Axl melemparkan tubuhnya ke sofa empuk yang baru dibelinya kemarin. Dia sudah bangun sejak setengah empat lalu untuk menerima kiriman dari Bandung. Ubud, masih cintanya di lokasi ini, tempat dia memulai bisnis sembakonya.
Dua pegawainya masih keluar masuk memasukkan box-box produk terbaru dari minyak goreng kelapa, bukan kelapa sawit. Pesanan salah satu pelanggan yang mengatakan minyak goreng kelapa jauh lebih sehat daripada kelapa sawit. Dia ikuti saran itu dengan embel-embel janji bahwa sang pelanggan akan membantu promosinya.
Pria pengusaha muda itu mengambil HPnya dan membuka akun Instagramnya. Masih belum ada lima puluh likes dari postingan terakhir yang dia unggah dua hari lalu.
"Hipokrit," katanya kesal.

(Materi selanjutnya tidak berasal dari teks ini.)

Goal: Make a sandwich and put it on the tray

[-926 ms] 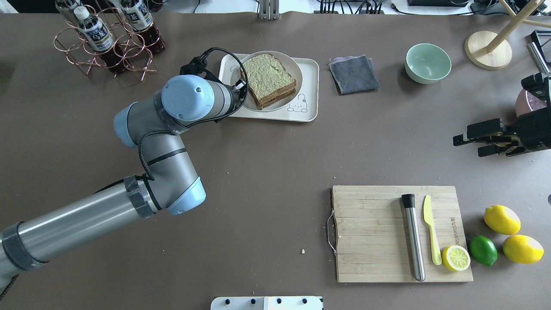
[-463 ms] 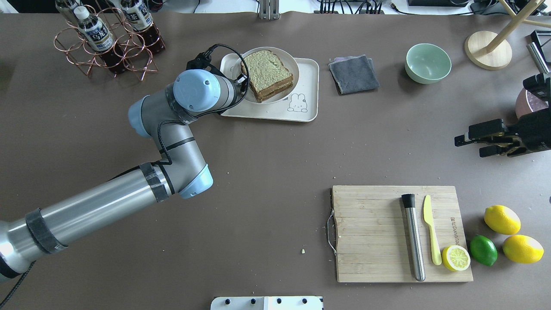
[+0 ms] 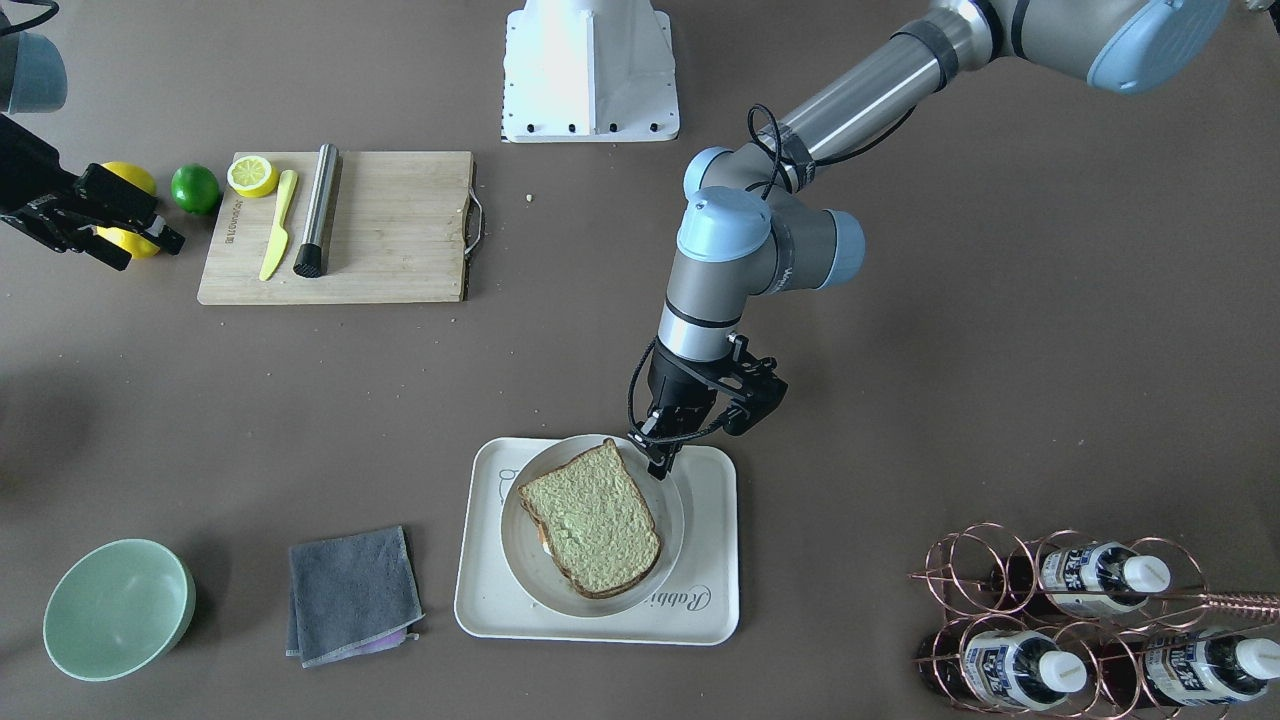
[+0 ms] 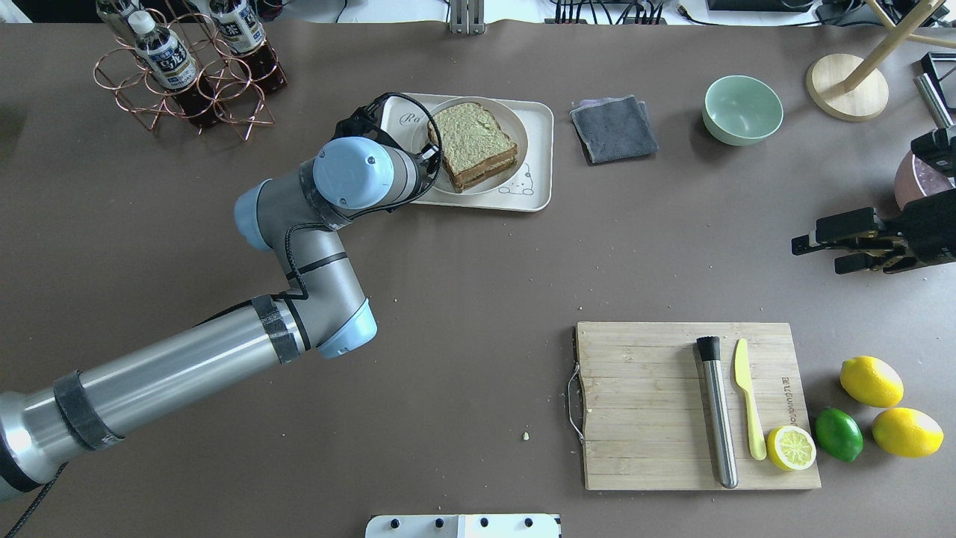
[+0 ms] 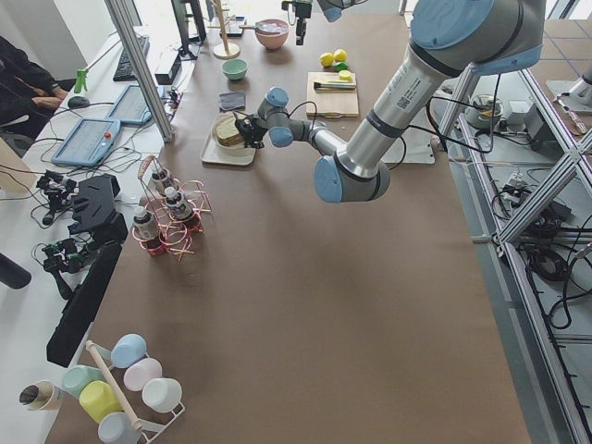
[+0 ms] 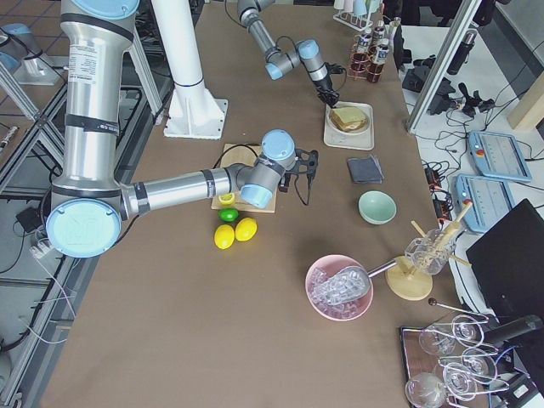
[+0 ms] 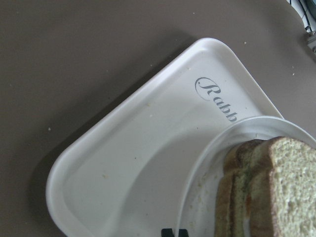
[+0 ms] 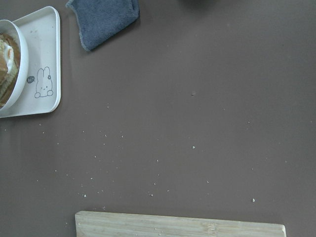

Dia gusar pada orang-orang yang DM dia untuk segera membuat postingan. Di akunnya hanya ada tiga gambar, itu pun tidak ada fotonya, hanya foto-foto arsitektur bangunan yang dia suka dan ingin dia simpan.
"Followers kamu kan sudah lima ribu lebih, sayang kalau tidak ada postingan," kata teman SMAnya yang suka mengecek akunnya.
Axl memeriksa dari likes yang dia terima. Tidak ada satupun dari teman yang usul mengepost itu.
"Hipokrit!" sekali lagi Axl mengumpat. Dia sudah kehilangan kepercayaan pada orang-orang yang mengirim pesan dan meminta dia mengunggah foto.
Foto terbarunya adalah pemandangan favoritnya ketika weekend lalu bersepeda di luar kota. Sudah dia beri hashtag terpopuler, termasuk mengetag teman-teman yang menyukai pemandangan yang sama. Hasilnya nol juga.
"Pak, ini sudah bulan Juli, kalendernya saya robek-robek, ya?" teriak Popi salah satu pegawainya yang paling perfeksionis. Tapi kata-katanya jungkir balik begitu. Masak kalender dirobek-robek.
"Iya," teriaknya balik dari kantornya. "Semua dirobek, jangan sampai ketinggalan."